La dispersion du VIH a débuté à Kinshasa dans les années 1920
En analysant les différences génétiques entre de nombreux échantillons de VIH, des biologistes ont pu remonter l'histoire de ses mutations. Couplant ces données à de nombreux paramètres historiques et économiques, les chercheurs avancent que la transmission du virus du singe à l'homme serait survenue dans la brousse congolaise, durant la période coloniale. L'expansion urbaine de Léopoldville (devenue capitale de Congo belge en 1929, aujourd'hui Kinshasa) aurait entraîné la dispersion de la maladie dans toute l'Afrique subsaharienne.
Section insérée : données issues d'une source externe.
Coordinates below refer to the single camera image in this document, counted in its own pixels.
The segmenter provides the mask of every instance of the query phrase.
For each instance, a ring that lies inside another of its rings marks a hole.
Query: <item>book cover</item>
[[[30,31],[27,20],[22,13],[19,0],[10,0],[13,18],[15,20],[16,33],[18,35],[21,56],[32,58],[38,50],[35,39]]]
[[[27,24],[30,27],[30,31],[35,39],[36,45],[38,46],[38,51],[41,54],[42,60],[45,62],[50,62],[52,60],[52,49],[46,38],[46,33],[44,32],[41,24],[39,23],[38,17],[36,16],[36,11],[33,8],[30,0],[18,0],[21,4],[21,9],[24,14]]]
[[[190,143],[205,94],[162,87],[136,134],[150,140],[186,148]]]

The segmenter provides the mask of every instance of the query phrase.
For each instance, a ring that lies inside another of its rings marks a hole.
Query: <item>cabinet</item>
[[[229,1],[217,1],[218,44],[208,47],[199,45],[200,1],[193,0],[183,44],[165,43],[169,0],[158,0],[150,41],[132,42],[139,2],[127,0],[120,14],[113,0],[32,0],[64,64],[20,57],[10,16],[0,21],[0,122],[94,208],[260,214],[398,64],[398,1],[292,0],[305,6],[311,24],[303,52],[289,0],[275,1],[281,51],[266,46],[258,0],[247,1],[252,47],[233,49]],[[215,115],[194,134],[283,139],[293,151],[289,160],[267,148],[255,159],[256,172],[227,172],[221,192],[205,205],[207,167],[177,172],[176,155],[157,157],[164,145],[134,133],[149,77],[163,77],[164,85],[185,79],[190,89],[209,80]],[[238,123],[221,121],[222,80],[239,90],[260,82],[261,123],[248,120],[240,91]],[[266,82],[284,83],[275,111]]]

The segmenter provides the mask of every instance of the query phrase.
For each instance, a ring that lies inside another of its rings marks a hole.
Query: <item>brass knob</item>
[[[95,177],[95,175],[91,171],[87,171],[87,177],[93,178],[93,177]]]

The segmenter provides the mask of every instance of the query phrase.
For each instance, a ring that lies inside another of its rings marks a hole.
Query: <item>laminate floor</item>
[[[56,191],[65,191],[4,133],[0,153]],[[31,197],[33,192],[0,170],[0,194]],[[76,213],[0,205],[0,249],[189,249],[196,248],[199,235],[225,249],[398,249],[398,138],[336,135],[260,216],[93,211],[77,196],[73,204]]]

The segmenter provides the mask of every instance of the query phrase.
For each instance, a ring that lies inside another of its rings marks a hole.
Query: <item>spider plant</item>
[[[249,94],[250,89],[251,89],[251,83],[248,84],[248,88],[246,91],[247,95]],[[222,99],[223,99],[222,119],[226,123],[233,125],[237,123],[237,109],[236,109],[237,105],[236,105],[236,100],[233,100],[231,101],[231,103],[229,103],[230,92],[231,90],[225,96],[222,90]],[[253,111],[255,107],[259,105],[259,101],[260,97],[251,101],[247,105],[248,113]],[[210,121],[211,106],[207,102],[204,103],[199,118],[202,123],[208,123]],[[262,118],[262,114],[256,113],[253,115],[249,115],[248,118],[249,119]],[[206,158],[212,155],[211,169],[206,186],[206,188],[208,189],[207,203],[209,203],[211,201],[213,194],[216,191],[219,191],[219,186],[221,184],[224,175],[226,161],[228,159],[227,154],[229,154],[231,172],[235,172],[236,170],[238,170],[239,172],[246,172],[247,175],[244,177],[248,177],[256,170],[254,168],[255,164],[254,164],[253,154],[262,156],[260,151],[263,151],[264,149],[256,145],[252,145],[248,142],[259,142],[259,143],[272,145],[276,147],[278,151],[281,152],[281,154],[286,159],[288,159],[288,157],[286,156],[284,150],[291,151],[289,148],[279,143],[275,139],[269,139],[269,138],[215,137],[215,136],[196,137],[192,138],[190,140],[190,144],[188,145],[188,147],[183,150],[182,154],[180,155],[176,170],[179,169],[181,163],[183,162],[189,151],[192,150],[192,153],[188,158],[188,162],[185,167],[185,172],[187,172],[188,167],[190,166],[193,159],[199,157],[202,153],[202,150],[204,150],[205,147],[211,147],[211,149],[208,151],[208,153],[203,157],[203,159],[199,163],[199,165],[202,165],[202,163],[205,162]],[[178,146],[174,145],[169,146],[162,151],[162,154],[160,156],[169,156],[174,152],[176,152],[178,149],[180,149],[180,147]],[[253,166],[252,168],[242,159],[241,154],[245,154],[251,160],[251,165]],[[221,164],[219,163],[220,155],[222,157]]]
En 2000, une analyse fine du nombre de mutations séparant le VIH du VIS (virus de l'immunodéficience existant chez le singe) avait permis d'estimer l'apparition de la première souche ayant pu contaminer l'homme "entre 1915 et 41".
De nouveaux travaux, publiés ce 2 octobre 2014 dans la prestigieuse revue Science, viennent d'affiner notre connaissance de l'histoire de la pandémie. Selon des analyses encore plus poussées, l'histoire de la propagation du sida a "très probablement" débuté à Léopoldville (l'actuelle Kinshasa, capitale de la République démocratique du Congo) dans les années 20.
Les virologues savent que des versions mutées du VIS ont infecté l'homme plusieurs fois au cours du vingtième siècle. L'une d'elle, connue sous le nom de "souche M", est à l'origine de la pandémie contre laquelle le monde se bat encore aujourd'hui.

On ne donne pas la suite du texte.